- Problem statement
Find the line with "waypoints, 1.1s at" and the line with "- y: -0.0982..0.0923 m" in the entries below; output exactly those two lines, every line between them, and no others.

- Data for the task
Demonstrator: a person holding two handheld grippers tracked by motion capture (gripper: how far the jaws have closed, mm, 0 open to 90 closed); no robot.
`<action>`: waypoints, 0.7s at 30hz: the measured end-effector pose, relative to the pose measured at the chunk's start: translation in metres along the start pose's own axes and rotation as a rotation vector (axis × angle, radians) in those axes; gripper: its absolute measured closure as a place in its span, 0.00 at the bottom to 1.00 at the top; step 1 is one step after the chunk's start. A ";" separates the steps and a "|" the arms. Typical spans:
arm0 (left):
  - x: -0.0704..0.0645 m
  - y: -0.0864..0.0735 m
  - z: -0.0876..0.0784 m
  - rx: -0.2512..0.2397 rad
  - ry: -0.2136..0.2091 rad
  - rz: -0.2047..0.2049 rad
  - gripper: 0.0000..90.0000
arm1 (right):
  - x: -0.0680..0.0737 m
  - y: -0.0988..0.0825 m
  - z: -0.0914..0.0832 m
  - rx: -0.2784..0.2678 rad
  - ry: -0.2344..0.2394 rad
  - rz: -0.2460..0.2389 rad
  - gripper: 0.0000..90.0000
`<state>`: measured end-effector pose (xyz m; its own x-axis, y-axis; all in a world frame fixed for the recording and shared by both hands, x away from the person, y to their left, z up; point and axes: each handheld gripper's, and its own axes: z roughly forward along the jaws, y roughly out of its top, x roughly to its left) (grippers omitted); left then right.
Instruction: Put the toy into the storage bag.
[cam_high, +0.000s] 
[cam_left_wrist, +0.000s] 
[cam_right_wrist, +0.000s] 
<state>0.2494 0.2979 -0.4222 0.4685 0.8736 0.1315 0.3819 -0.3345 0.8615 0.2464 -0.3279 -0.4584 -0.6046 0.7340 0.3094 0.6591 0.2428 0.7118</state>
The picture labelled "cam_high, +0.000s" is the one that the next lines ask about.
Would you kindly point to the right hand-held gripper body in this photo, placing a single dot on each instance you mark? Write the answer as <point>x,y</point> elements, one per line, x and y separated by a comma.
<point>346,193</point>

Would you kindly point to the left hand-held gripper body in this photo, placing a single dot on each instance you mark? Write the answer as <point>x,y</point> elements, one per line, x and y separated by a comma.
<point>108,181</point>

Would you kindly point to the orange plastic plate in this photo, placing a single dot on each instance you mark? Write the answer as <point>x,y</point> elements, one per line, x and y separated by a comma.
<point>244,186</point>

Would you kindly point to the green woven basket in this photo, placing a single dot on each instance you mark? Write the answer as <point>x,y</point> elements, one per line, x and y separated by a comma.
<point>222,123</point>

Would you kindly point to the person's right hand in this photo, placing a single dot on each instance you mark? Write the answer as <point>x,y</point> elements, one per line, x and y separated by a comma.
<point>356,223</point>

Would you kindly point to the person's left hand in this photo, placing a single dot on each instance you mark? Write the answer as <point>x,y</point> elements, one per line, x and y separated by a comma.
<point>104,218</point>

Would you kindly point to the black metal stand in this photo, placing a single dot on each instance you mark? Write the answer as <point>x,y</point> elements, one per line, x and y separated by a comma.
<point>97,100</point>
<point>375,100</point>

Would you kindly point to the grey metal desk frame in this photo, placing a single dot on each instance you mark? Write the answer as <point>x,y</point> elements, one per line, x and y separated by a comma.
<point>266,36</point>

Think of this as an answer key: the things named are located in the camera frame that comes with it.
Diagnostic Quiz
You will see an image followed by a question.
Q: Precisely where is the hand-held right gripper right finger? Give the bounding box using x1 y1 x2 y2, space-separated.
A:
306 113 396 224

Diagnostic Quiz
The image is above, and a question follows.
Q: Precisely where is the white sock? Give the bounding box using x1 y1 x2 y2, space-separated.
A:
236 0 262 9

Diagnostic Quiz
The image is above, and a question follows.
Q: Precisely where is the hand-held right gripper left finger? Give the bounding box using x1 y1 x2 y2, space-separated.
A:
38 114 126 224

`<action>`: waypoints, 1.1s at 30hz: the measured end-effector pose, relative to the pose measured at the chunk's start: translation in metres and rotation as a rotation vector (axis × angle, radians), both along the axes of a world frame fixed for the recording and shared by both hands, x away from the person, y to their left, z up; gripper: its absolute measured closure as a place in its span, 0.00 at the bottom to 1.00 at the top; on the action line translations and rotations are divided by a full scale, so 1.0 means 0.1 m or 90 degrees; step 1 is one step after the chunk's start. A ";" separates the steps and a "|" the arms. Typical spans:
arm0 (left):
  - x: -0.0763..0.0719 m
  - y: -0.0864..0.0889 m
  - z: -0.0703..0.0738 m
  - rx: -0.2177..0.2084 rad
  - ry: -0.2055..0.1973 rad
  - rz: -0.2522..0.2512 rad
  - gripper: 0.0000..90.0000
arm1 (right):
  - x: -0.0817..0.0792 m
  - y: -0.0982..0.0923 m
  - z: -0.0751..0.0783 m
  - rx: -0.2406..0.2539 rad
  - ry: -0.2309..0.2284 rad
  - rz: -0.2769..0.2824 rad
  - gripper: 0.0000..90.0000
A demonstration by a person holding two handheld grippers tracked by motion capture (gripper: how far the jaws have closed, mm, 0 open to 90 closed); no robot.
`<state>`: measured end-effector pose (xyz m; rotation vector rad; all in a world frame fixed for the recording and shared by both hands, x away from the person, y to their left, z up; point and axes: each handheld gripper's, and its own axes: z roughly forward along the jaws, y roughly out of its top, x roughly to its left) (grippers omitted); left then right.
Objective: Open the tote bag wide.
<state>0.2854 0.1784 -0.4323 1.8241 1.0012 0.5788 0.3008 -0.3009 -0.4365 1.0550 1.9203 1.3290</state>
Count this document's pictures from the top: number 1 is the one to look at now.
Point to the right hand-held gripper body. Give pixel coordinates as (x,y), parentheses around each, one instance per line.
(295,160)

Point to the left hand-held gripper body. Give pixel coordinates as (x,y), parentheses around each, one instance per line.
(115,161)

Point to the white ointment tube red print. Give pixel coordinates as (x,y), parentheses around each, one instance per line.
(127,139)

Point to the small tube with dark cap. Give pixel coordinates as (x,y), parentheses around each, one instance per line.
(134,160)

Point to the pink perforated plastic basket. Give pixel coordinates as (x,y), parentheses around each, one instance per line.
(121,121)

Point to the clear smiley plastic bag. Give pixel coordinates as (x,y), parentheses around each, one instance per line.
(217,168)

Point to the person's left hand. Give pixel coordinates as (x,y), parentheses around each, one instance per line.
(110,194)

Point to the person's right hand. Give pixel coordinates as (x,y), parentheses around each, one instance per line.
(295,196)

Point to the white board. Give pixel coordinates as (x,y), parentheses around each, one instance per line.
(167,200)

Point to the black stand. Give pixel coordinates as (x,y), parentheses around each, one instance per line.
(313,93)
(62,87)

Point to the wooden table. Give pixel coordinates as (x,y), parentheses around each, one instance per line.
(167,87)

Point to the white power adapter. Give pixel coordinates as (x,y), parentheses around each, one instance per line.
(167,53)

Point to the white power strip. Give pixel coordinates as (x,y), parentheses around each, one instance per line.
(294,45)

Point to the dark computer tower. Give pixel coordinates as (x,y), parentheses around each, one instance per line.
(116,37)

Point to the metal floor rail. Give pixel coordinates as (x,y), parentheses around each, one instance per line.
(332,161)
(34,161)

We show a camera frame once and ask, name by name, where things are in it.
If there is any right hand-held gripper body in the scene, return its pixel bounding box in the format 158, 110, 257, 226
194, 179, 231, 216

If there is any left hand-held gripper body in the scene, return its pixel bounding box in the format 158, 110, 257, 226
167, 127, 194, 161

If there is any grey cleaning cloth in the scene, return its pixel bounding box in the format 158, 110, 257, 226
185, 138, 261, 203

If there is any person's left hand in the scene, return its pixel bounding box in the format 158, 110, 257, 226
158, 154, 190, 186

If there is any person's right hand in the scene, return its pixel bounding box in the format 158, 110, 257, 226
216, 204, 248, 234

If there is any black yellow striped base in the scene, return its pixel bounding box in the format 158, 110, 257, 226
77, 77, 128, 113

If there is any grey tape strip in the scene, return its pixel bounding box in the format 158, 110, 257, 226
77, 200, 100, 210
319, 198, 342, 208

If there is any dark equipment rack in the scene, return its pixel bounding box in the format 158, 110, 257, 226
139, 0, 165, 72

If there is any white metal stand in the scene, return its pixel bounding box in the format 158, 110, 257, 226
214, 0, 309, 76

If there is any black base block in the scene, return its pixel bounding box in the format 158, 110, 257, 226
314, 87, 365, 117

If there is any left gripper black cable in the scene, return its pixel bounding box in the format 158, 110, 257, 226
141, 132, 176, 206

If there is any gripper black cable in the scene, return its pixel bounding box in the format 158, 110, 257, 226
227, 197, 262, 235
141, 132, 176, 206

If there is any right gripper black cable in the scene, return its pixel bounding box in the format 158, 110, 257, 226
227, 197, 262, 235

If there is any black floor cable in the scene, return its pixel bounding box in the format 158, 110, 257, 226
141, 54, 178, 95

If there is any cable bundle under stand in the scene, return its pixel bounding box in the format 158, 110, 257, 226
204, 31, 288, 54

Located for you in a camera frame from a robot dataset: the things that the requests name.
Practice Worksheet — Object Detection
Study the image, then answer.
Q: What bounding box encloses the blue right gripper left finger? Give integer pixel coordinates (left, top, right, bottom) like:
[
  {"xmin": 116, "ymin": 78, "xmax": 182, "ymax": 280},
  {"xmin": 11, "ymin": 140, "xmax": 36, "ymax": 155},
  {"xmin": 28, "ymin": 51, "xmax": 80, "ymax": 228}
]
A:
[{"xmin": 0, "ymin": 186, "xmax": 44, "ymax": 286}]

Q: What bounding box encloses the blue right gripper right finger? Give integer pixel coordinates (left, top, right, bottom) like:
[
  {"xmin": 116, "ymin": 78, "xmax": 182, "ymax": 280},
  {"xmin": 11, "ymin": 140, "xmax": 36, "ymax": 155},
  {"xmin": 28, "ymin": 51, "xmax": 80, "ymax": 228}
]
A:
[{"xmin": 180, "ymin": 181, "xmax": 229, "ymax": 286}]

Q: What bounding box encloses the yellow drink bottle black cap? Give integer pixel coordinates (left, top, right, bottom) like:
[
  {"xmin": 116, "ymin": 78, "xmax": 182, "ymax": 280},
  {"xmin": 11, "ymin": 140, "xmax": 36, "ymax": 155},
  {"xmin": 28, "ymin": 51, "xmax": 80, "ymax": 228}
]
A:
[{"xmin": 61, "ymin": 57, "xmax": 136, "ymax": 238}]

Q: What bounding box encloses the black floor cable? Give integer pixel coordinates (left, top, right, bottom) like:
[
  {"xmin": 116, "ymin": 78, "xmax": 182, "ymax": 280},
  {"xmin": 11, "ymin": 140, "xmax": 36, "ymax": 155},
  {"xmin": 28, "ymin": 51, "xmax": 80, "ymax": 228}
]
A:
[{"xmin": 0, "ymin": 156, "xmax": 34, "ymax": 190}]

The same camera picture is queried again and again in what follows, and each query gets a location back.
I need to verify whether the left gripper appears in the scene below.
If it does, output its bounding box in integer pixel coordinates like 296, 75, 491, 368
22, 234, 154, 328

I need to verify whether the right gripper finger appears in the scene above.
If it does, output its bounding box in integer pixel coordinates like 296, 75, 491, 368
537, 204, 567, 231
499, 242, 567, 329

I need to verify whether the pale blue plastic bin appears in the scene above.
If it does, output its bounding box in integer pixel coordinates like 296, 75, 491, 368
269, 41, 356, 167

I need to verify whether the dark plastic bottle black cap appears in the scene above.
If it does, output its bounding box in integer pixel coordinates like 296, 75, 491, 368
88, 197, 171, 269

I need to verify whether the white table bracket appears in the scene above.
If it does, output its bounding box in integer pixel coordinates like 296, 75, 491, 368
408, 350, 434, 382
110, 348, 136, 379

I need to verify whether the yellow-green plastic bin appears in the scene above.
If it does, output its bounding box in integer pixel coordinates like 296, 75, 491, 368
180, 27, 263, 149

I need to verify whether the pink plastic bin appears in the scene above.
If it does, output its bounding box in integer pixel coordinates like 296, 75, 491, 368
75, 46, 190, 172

- Result below
`<action>`: waypoints, 1.1s at 30hz: the measured end-effector pose, relative to the pose measured at the chunk's start: translation in metres and rotation as a rotation vector (axis × angle, radians), both along the axes of a world frame fixed for the recording and shared by both hands, x away from the person, y to their left, z up; gripper: its absolute measured closure as a place in its span, 0.00 at the bottom to 1.00 at the top; on the action line translations and rotations are divided by a full scale, so 1.0 means 0.1 m or 90 degrees; step 1 is one step after the chunk's start. A ";" separates the steps and a "|" the arms. Typical spans:
arm0 (left):
  - x: -0.0763..0.0719 m
  - y: -0.0864..0.0889 m
  - z: -0.0703..0.0738 m
  - rx: -0.2177..0.2084 rad
  - ry: -0.2055..0.1973 rad
  - rz: -0.2522..0.2512 rad
  - gripper: 0.0000..90.0000
arm1 (right):
  - x: -0.0817..0.0792 m
  - y: -0.0982..0.0923 m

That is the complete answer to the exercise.